Ex-Chief ringleader of Hawks’ jailbreak
The beauty of administrative justice in sports?
Investigator, prosecutor, judge, jury – they’re all the same person. Really cuts down on overhead.
Of course, it makes things a little dicey when explaining things out loud, as when the Western Hockey League gave the Portland Winterhawks life plus 99 years for assorted “player benefit violations” a couple months ago.
But that, too, has a simple solution: don’t explain.
The funny thing about those noogies, however. The WHL took a bigger hit in the court of public opinion – more of a small-claims court, really, where junior hockey is concerned – than did the perps.
For the moment, anyway.
Now, yes, the Winterhawks have dropped their last four outings, two of them by those carnival-midway shootouts, including Wednesday’s 5-4 loss to the Spokane Chiefs. This death spiral has actually brought Kelowna into play for the No. 1 seed in the Western Conference – but only by winning 12 of its last 13.
“We’ve been flat for a little while,” admitted coach Travis Green. “To be honest, we’ve been flat for the better part of two to three weeks.”
It’s the flat time of year for every team – the season already four months old, the playoffs two months away, the elite players making their way back from international events, the injuries, the bus rides, the blahs. For the Winterhawks, there’s been something else: the inevitable plunge from whatever rancorous adrenaline surge they had when coach-general manager Mike Johnston was exiled to limbo by a little Western justice.
Leaving Travis Green, more than two decades removed from being the most popular Chief on skates, to hold things together.
The WHL landed on the Winterhawks for fudging its rules as to what and what may not be provided to players and families. The penalties amounted to a four-year misconduct: no first-round draft picks until 2018, on top of a complete wipe of the first five rounds of 2013, a $200,000 fine and Johnston’s season-long banishment. In admirable display of chutzpah, commissioner Ron Robison wanted the club to take its beheading and order up no-comments all around for the media.
Nothing to see here.
Instead, the Winterhawks decried the severity of the penalties and suggested more transparency from a league that has never managed to reach opaque. The WHL huffed in response that there had been 54 infractions over five years, including providing flights to parents, cell phones to captains and summer training programs.
The violations were real. The sanctions seemed like a lethal injection for jaywalking, suggesting murkier motives. The upshot is that the league got beat up in print considerably worse than the hockey club.

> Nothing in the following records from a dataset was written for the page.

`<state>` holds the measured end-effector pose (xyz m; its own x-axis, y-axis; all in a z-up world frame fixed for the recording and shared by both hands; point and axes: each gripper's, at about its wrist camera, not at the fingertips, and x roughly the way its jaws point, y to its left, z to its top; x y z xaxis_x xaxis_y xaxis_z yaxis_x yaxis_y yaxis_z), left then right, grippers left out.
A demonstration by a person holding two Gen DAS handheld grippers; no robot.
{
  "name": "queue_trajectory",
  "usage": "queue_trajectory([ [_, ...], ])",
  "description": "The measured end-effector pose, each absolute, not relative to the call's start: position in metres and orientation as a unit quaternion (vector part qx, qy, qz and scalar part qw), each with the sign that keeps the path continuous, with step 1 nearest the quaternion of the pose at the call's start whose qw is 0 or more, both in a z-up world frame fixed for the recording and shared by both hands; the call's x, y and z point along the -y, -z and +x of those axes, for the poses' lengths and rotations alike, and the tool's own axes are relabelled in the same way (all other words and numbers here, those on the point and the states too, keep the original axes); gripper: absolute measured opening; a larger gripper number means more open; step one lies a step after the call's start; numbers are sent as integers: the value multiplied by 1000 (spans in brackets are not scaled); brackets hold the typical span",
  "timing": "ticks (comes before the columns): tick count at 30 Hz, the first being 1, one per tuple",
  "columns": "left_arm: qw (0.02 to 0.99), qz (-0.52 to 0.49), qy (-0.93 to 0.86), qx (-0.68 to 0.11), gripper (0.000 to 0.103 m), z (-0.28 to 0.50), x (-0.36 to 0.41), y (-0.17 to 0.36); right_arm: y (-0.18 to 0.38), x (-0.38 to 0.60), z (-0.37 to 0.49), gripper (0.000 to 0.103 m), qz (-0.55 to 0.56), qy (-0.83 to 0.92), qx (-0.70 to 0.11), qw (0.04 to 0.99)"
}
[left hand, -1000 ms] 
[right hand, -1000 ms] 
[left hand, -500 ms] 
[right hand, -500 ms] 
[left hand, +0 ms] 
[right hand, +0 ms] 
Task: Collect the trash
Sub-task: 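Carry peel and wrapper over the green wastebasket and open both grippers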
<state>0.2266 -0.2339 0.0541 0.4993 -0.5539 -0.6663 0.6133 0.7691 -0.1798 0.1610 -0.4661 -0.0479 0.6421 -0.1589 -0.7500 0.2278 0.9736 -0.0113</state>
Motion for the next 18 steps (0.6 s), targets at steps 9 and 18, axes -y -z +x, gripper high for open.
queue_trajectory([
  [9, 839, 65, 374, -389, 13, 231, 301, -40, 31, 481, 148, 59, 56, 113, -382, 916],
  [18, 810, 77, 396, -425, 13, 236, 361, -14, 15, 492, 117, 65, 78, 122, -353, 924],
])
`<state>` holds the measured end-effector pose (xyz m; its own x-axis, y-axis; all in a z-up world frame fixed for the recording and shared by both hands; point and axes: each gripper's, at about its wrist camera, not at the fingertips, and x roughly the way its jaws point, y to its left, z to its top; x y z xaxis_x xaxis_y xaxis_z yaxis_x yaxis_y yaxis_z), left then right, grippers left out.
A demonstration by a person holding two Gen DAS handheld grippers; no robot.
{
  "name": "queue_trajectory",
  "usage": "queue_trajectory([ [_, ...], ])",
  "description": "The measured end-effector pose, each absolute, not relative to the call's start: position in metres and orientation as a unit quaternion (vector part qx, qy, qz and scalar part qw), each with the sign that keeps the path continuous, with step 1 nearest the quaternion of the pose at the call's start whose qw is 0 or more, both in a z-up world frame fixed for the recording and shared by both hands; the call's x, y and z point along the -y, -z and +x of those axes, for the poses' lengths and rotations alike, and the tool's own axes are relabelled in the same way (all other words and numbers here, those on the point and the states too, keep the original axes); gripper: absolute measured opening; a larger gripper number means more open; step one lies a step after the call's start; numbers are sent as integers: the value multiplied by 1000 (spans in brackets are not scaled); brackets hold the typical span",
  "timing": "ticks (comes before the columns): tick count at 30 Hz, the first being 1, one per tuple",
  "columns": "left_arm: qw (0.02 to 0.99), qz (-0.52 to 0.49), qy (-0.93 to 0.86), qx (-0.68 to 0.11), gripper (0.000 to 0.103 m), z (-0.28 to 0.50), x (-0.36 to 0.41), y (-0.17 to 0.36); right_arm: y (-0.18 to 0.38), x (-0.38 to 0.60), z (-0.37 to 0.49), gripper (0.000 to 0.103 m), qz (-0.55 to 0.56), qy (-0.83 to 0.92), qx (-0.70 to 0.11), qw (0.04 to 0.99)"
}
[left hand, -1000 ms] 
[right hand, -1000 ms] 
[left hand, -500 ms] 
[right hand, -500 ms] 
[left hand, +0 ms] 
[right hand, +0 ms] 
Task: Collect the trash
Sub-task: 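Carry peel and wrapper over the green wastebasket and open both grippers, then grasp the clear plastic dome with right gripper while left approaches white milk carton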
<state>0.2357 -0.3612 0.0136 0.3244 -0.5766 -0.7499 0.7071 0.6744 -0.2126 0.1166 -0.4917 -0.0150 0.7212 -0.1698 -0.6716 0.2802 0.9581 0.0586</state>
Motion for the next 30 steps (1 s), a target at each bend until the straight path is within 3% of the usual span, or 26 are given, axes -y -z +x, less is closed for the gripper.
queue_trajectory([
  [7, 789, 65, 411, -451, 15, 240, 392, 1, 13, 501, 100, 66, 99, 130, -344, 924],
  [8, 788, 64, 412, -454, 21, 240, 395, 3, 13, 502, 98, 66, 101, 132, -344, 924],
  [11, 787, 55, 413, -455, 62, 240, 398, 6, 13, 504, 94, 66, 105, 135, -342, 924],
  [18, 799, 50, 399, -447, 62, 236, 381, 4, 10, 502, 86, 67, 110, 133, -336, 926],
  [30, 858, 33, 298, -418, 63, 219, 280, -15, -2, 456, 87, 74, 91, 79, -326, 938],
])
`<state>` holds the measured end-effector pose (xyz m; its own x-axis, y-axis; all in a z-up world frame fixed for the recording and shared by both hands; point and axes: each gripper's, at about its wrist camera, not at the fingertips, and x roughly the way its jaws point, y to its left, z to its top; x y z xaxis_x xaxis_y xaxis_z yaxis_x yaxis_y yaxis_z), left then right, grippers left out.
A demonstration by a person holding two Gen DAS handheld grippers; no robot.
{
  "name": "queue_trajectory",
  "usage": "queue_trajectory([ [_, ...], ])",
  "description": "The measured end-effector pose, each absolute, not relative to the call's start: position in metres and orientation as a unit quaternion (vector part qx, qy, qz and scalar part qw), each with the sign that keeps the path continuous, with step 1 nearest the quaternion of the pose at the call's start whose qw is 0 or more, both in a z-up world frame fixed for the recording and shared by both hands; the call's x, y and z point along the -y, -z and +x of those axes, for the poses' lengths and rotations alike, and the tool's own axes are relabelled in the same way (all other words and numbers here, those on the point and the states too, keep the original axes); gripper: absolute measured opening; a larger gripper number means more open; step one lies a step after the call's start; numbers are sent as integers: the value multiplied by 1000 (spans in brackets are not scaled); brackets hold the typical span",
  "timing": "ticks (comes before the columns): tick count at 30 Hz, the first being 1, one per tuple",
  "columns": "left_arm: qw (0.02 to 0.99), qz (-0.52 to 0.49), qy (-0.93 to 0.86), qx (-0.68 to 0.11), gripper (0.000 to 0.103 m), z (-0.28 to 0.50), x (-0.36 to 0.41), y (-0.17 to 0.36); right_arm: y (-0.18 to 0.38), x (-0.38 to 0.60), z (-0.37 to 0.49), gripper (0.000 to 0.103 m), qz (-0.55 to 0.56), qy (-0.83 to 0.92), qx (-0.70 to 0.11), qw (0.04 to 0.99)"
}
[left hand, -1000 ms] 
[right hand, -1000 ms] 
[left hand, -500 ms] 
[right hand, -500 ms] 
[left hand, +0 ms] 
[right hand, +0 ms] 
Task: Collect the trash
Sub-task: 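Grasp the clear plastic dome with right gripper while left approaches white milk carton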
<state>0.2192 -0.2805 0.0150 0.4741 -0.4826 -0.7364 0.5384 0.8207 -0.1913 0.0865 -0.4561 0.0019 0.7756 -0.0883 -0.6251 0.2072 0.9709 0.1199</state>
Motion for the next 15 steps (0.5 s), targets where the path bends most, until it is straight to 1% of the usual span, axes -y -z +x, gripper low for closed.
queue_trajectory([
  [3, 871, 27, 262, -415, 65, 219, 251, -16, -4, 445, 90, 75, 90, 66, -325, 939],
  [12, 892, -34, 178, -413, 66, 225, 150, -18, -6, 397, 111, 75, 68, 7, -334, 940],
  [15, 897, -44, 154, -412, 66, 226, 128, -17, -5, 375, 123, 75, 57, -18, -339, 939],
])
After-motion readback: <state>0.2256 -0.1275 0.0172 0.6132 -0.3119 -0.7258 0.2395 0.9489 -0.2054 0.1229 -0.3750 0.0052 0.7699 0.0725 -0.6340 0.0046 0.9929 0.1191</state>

This is not Green’s fight at the moment.
He has a team that’s reached the WHL finals the past two years that, in the legacy accorded all interim coaches, he’s not supposed to screw up.
“I’ll be honest – the first couple of games, I was obviously nervous,” he said, “as anyone put into that position would be. It’s not the way you want to get a job, or be put into that role.”
“I think (not screwing it up) was a little of it. You don’t want the team to crumble because you’re behind the bench. And just the fact that I’m doing a different role – two roles now. Hey, I’m still nervous every game – if you’re not, there’s something wrong with you. But it’s a different nervousness. I just really wanted the team to respond.”
The Winterhawks went 17-1 after Green took over. Consider that a response.
Unappealing as the circumstances of this chance were, it’s a well-earned progression for Green, who after a long and distinguished pro career opted for a modest assistant’s job in juniors to staying in the NHL or the minors, for a fairly simple reason.
He wanted to learn how to teach.
“That’s the good thing about Mike,” said Green, whose Winterhawks go at it against Spokane for a third straight time tonight at the Arena. “He gave me a lot of responsibility from the moment I came in. It was sink or swim.
“And he’s such a good teacher, not just of players, but coaches. Organization, practice, structure, leading a team meeting. He’s taught me everything I know as far as how to be a coach.”
And the players?
“They miss Mike,” Green acknowledged. “But the culture and leadership he developed has made it possible for our team to move forward and play at a high level. That’s the reason the team wasn’t effected much.”
Which is maybe the fairest part of the WHL’s justice. Robison didn’t take away the players’ chance to play for something meaningful this season, a lesson the NCAA might learn in its awkward stabs at doing the right thing.
Then again, that might mean he has to hand a trophy to the Winterhawks at season’s end. Speaking of awkward.